Per questo non sembra essere d’aiuto la proposta del ministro della Migrazione, Anders Ygeman, che ha proposto di integrare anche i quartieri abitati da stranieri con almeno il 50% di popolazione “nordica”, seguendo un po’ l’esempio di quanto fatto in Danimarca, dove i socialdemocratici, forza di governo a Copenaghen, sono riusciti a svuotare il serbatoio elettorale dell’estrema destra adottando le loro proposte più dure in materia. «La premier Mette Frederiksen è riuscita nell’intento di svuotare il bacino dell’estrema destra, adottandone molte posizioni, perché in Danimarca ci sono condizioni politiche differenti.
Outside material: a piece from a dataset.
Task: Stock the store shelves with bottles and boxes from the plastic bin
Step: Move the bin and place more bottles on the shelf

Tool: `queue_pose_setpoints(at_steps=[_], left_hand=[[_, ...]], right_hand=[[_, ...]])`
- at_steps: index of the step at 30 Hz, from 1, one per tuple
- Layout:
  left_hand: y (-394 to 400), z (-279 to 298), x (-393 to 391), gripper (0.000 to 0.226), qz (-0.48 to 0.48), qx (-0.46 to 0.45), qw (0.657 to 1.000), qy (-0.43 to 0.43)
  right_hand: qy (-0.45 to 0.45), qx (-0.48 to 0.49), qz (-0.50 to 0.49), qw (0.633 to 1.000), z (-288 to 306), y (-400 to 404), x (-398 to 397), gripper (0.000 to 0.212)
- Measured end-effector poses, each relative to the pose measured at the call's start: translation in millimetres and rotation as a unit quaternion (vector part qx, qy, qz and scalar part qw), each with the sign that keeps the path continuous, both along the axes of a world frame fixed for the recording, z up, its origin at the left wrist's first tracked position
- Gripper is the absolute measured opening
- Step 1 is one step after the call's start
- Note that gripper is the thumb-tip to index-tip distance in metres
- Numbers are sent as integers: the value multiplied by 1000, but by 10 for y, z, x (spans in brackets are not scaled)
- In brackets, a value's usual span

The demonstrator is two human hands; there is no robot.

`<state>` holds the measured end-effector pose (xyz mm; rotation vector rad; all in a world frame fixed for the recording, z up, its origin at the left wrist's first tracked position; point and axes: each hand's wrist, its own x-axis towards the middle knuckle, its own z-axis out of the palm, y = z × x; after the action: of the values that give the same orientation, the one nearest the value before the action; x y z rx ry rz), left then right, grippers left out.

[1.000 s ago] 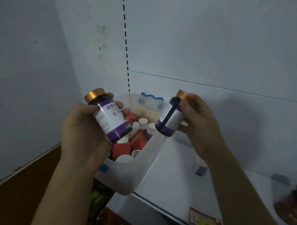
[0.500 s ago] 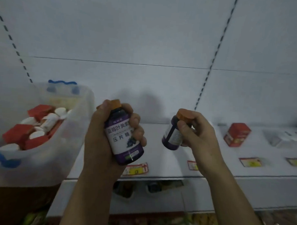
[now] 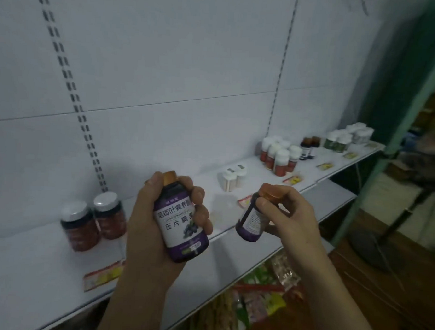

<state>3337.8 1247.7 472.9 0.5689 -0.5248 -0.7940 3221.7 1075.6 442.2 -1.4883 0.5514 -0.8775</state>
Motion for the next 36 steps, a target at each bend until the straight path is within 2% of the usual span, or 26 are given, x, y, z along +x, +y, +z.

Alcuni in Svezia ci sono molti che pensano che un approccio simile potrebbe aiutare a neutralizzare anche l’estrema destra qui. Tuttavia, ci sono grandi ostacoli perché quanto accada aldilà del ponte di Øresund possa accadere anche qui, visto che i socialdemocratici svedesi sono fortemente dipendenti dal sostegno di socialisti, verdi e liberali per avere una possibilità realistica di formare un governo», evidenzia Crouch.
L’eco di Rasmus Paludan e la scelta degli svedesi
Eppure, è probabile che in ogni caso, sia se vincano i socialdemocratici oppure la destra populista, qualche provvedimento restrittivo venga adottato. L’eco degli incidenti di aprile dopo che Rasmus Paludan, esponente del movimento estremista Stram Kurs, incendiò alcune copie del Corano è ancora ben presente nelle memorie di molti. «Le rivolte dei musulmani in alcune città svedesi sono servite a rafforzare l’argomento dei Democratici svedesi secondo cui chi professa la fede islamica è un elemento estraneo nella società svedese che si rifiuta di integrare e minaccia lo stile di vita del luogo. Tuttavia, i Democratici svedesi non vogliono che i musulmani si integrino, invece, il partito propone di rimandarli da dove sono venuti. Le rivolte hanno coinvolto solo una piccola minoranza di musulmani svedesi e la stragrande maggioranza sono cittadini pacifici e responsabili. In effetti, quando Paludan ha cercato di incitare rivolte più recentemente, ha fallito», sottolinea Crouch. La situazione è perciò persino migliore di come la si racconta, ma il problema è che ogni altra possibile analisi su altri temi viene puntualmente soffocata dal tema dell’immigrazione. Secondo Crouch, «gli argomenti non mancano: i lunghi tempi di attesa nel sistema sanitario, l’aumento dei prezzi dell’energia e la scarsa qualità delle scuole svedesi. L’opinione pubblica però li snobba, alla fine si torna sempre a parlare dei migranti». Se sposteranno anche voti lo vedremo domenica.